A Equivalence of Models

In some cases, the models presented in this review can be reformulated into an equivalent model. We first write the full problem studied in Shi et al. (2019):

$$\begin{aligned} {\left\{ \begin{array}{ll} \frac{\partial u}{\partial t} = d_1 \Delta u + d_2 \nabla \cdot ( u \nabla v) + f(u), \quad \ \, x \in \Omega , \ t>0, \\ \frac{\partial u}{\partial {\textbf{n}}} = 0 , \qquad \qquad \qquad \qquad \qquad \qquad \qquad \quad \,\,\, x \in \partial \Omega , \ t>0, \\ u(x,t) = \eta (x,t), \qquad \qquad \qquad \qquad \qquad \,\,\, x \in \Omega , \ -\infty < t \le 0, \end{array}\right. } \end{aligned}$$
(A.1)

in a smooth, bounded domain \(\Omega \), \(\eta (x,t)\) is given initial data, and v(xt) is defined as

$$\begin{aligned} v(x,t) = {\mathcal {G}} ** u = \int _{- \infty } ^t \int _\Omega G(d_3, x,y,t-s) {\mathcal {G}}(t-s) u(y,s) dy ds , \end{aligned}$$

where G is the Green’s function for the heat equation in \(\Omega \) subject to homogeneous Neumann boundary data, \(d_3\) is the diffusion rate for the Green’s function, and \({\mathcal {G}}\) is either the weak or strong kernel defined in (2.27).
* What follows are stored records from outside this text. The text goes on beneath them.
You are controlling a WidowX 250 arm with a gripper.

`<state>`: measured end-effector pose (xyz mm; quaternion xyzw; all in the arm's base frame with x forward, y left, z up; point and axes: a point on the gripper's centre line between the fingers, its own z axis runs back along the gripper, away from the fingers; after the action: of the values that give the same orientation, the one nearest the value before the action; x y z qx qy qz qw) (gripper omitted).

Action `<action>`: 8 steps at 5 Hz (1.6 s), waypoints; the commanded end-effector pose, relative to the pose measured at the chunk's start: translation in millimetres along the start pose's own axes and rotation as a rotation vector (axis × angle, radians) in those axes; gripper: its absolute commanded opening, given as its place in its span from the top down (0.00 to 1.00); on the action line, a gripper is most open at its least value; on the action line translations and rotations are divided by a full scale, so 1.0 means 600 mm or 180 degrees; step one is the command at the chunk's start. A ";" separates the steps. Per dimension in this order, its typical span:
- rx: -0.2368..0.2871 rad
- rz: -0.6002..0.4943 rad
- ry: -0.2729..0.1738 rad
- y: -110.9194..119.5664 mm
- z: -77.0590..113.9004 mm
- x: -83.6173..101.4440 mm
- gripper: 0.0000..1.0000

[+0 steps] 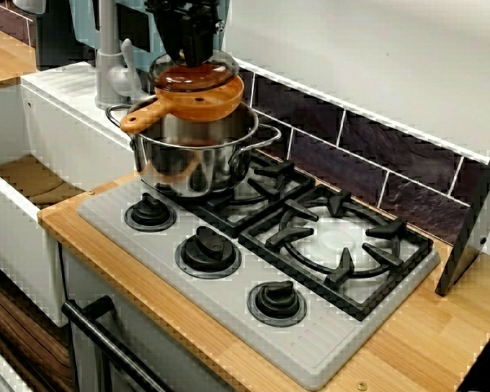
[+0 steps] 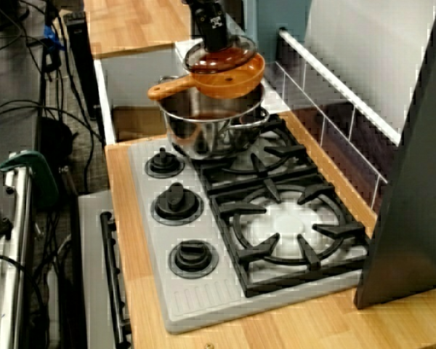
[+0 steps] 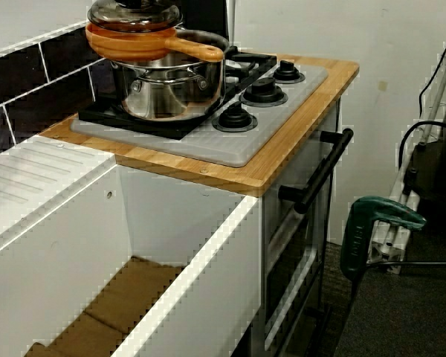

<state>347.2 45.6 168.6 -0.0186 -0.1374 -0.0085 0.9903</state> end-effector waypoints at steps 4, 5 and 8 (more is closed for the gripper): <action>0.0115 0.0009 -0.0145 -0.005 0.008 0.001 0.00; 0.0116 -0.0027 -0.0213 -0.005 0.010 0.006 0.00; 0.0070 -0.0043 -0.0143 -0.005 0.026 0.003 0.00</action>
<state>348.6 37.9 164.8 -0.0155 -0.1266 -0.0147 0.9917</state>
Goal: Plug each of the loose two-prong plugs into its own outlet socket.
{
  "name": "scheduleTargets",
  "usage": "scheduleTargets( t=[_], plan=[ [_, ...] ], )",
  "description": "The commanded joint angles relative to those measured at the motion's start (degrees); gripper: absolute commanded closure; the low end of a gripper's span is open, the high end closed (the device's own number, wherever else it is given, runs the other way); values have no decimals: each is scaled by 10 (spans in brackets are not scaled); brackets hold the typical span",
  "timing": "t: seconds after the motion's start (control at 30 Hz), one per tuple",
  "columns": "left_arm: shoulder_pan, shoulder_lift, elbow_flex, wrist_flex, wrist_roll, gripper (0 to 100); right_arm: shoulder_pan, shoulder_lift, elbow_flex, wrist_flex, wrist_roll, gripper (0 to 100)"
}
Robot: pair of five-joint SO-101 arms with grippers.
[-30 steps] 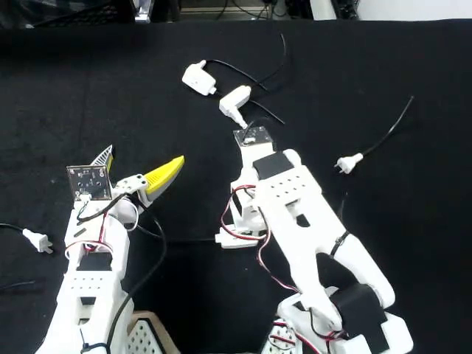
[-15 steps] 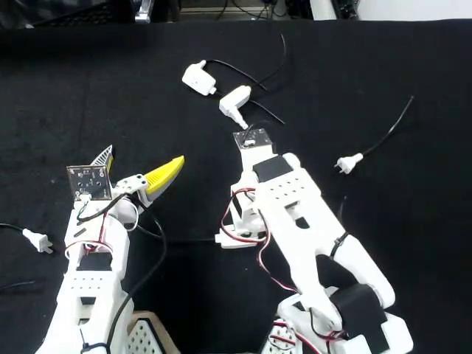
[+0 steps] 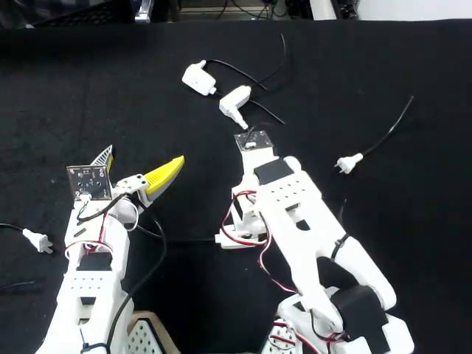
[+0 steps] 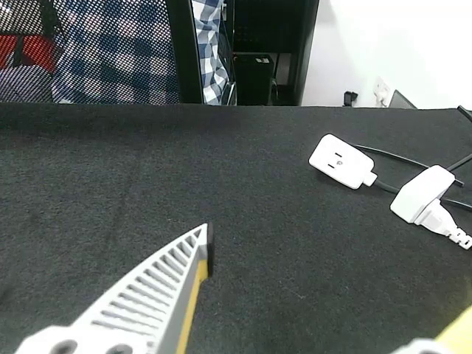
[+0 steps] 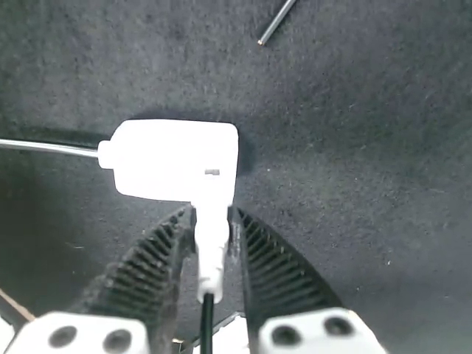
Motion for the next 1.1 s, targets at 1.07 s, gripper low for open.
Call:
scheduleTargets(
  t=[1.07],
  plan=[
    [15,-8,13,0,3,478,-4,221,-46,-83,4,639]
  ],
)
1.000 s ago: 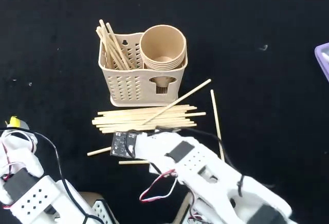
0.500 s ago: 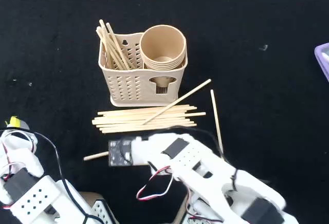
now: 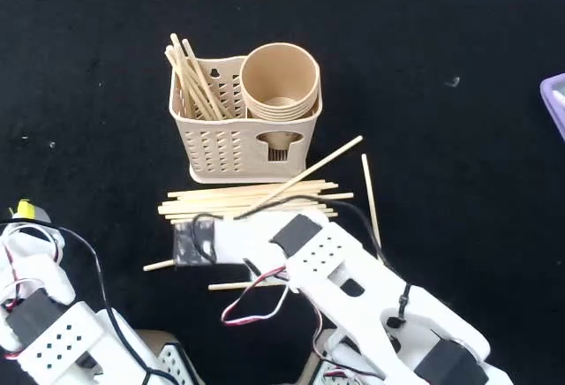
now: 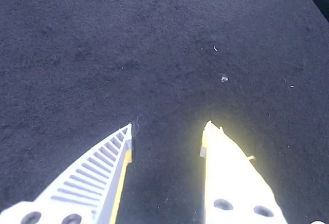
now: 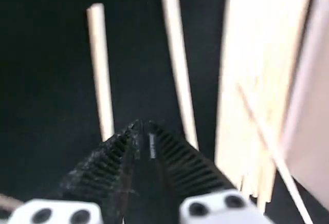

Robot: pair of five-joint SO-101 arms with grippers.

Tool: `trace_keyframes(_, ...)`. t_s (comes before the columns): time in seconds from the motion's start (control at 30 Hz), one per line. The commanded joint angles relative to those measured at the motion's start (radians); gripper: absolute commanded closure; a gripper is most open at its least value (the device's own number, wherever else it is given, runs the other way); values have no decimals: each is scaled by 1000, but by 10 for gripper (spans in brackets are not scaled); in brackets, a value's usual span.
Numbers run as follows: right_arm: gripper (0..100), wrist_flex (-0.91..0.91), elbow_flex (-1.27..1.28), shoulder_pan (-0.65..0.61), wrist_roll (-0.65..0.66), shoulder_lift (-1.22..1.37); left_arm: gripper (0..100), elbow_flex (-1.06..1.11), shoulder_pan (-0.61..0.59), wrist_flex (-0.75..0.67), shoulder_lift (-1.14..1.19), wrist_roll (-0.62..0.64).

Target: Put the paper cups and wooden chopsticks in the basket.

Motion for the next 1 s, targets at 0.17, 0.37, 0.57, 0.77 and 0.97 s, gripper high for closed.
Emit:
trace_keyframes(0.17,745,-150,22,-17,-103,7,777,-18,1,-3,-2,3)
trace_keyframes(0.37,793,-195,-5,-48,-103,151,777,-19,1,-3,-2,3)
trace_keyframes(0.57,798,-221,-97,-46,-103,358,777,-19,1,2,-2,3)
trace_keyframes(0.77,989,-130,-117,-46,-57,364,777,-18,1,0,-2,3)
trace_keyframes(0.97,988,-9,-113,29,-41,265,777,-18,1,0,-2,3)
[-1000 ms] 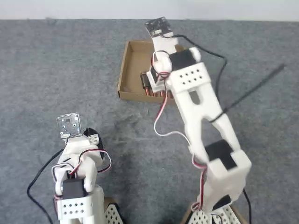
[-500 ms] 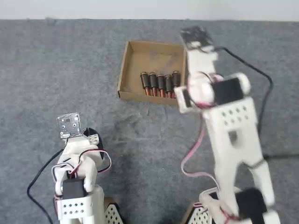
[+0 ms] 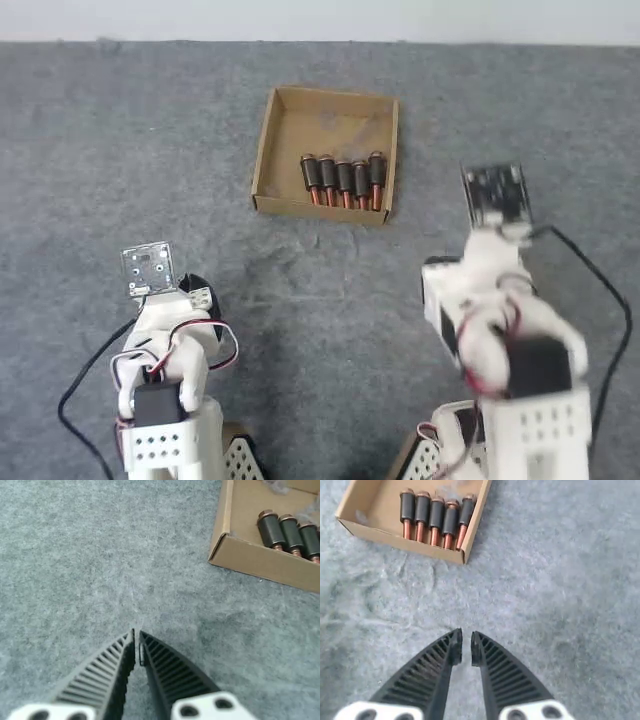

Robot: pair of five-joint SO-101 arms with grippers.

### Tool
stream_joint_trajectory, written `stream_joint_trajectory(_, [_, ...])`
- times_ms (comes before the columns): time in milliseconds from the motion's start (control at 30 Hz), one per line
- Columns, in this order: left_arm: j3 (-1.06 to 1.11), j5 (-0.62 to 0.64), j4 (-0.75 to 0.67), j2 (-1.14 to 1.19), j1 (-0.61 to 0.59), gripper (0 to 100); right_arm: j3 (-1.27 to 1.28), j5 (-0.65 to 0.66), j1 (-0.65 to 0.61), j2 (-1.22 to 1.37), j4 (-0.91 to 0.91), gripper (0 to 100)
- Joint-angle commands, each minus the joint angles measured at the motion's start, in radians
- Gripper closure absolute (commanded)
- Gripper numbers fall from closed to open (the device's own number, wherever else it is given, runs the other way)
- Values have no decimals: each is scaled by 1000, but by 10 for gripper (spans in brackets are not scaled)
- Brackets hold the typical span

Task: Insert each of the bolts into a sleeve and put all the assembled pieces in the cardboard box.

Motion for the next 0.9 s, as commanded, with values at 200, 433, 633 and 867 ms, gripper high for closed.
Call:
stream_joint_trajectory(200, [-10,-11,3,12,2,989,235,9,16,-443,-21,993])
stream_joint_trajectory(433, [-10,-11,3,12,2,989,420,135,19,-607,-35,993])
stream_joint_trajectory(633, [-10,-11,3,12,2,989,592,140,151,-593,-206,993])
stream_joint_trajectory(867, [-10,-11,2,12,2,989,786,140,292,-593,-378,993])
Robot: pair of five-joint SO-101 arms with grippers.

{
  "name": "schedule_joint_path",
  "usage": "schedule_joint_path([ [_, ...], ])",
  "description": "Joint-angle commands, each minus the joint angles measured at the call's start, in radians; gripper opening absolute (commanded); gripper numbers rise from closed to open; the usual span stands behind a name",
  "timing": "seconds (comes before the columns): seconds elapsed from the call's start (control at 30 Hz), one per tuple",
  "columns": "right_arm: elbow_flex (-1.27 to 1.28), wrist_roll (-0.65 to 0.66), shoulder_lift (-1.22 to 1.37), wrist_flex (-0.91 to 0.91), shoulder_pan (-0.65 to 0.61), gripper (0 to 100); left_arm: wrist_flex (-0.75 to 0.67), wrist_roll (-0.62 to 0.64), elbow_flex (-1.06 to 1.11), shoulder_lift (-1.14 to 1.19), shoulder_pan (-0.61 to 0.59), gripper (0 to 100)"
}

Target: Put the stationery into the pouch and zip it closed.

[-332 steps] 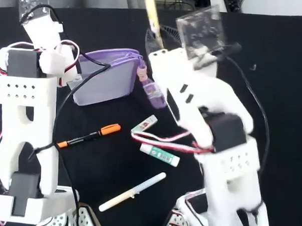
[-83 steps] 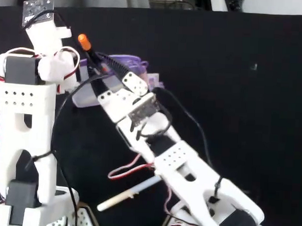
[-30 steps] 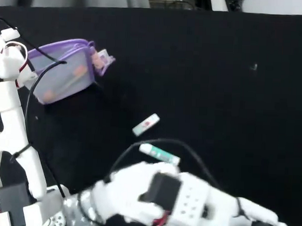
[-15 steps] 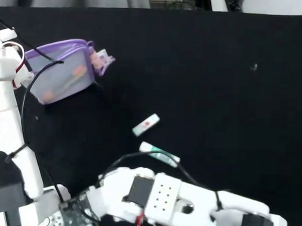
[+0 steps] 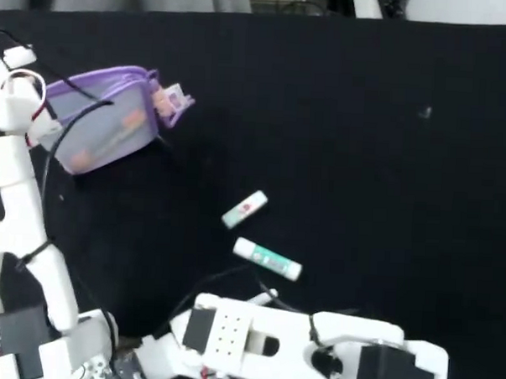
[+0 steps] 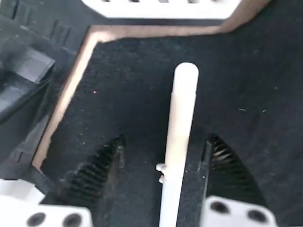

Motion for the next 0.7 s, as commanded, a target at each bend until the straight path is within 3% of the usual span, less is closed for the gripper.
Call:
schedule_joint_path([
  [0.0, -0.036, 0.006, 0.002, 0.002, -0.011, 25.1, -0.052, 0.005, -0.002, -0.002, -0.073, 3],
  [0.23, -0.041, 0.006, 0.002, 0.011, -0.008, 6.9, -0.057, 0.005, -0.007, -0.002, -0.113, 3],
  [0.47, -0.044, 0.006, -0.005, 0.068, 0.032, 6.4, -0.057, 0.005, -0.007, -0.002, -0.108, 3],
  [0.67, -0.162, 0.044, -0.007, 0.236, 0.032, 6.4, -0.057, 0.006, -0.007, -0.002, -0.107, 3],
])
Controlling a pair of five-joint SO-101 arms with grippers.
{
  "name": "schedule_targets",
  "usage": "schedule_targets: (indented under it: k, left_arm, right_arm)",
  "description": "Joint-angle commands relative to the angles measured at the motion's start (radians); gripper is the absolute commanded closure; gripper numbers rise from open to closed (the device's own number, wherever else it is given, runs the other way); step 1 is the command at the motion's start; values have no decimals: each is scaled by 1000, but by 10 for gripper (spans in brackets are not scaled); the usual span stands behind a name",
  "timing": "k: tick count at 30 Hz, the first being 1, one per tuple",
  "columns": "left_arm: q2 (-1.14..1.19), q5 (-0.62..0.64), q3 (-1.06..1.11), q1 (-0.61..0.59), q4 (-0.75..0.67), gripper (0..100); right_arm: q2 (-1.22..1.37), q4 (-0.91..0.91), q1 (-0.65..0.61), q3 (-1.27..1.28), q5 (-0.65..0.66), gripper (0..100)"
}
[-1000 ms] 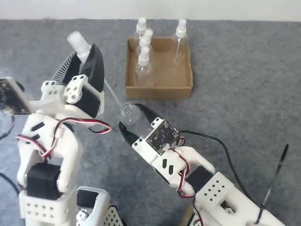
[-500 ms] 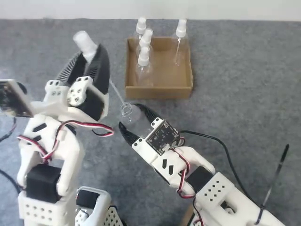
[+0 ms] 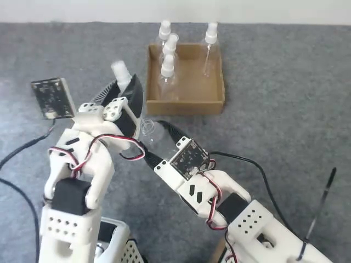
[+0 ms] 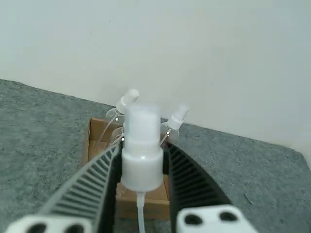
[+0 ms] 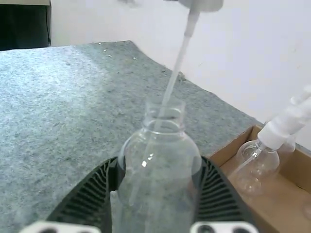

We first state Lemma 2.1 found in Shi et al. (2021). The lemma is stated as follows.

Lemma A.1

Suppose that kernel \({\mathcal {G}}_w(t)\) is chosen to be the weak kernel defined in (2.27) and define

$$\begin{aligned} v(x,t) = {\mathcal {G}}_w ** u(x,t) = \int _{-\infty }^t \int _\Omega G(d_3,x,y,t-s) {\mathcal {G}}_w (t-s) u(y,s) dy ds, \end{aligned}$$

where G is the Green’s function for the heat equation subject to homogeneous Neumann boundary data. Then,

  1. 1.

    If u(xt) is the solution of (A.1), then (u(xt), v(xt)) is the solution of

    $$\begin{aligned} {\left\{ \begin{array}{ll} \frac{\partial u}{\partial t} = d_1 \Delta u + d_2 \nabla \cdot ( u \nabla v) + f(u), \quad \quad x \in \Omega , \ t>0, \\ \frac{\partial v}{\partial t} = d_3 \Delta v + \tau ^{-1} ( u - v), \qquad \qquad \qquad \quad x \in \Omega ,\ t>0, \\ \frac{\partial u}{\partial {\textbf{n}}} = \frac{\partial v}{\partial {\textbf{n}}} = 0 , \qquad \qquad \qquad \qquad \qquad \qquad \quad \,\,\,\, x \in \partial \Omega , \ t>0, \\ u(x,t) = \eta (x,t), \qquad \qquad \qquad \qquad \qquad \quad \,\,\,\, x \in \Omega , \ t \le 0, \\ v(x,0) = \tau ^{-1} \int _{-\infty }^0 \int _\Omega G(x,y,-s) e^{s \tau ^{-1}} \eta (y,s) dy ds. \end{array}\right. } \end{aligned}$$
    (A.2)
  2. 2.

    If (u(xt), v(xt)) is a solution of

    $$\begin{aligned} {\left\{ \begin{array}{ll} \frac{\partial u}{\partial t} = d_1 \Delta u + d_2 \nabla \cdot ( u \nabla v) + f(u), \quad \quad \qquad x \in \Omega ,\ t\in {\mathbb {R}}, \\ \frac{\partial v}{\partial t} = d_3 \Delta v + \tau ^{-1}(u-v), \qquad \qquad \qquad \qquad \,\,\,\, x \in \Omega , \ t\in {\mathbb {R}}, \\ \frac{\partial u}{\partial {\textbf{n}}} = \frac{\partial v}{\partial {\textbf{n}}} = 0 , \qquad \qquad \qquad \qquad \qquad \qquad \quad \qquad \,\,\,\, x \in \partial \Omega , \ t\in {\mathbb {R}}, \end{array}\right. } \end{aligned}$$
    (A.3)

    then u(xt) satisfies equation (A.1) such that \(\eta (x,s) = u(x,s)\), \(-\infty< s < 0\). In particular, if (u(x), v(x)) is a steady state of (A.3), then u(x) is a steady state of (A.1); if (u(xt), v(xt)) is a periodic solution of (A.3), then u(xt) is a periodic solution of (A.1).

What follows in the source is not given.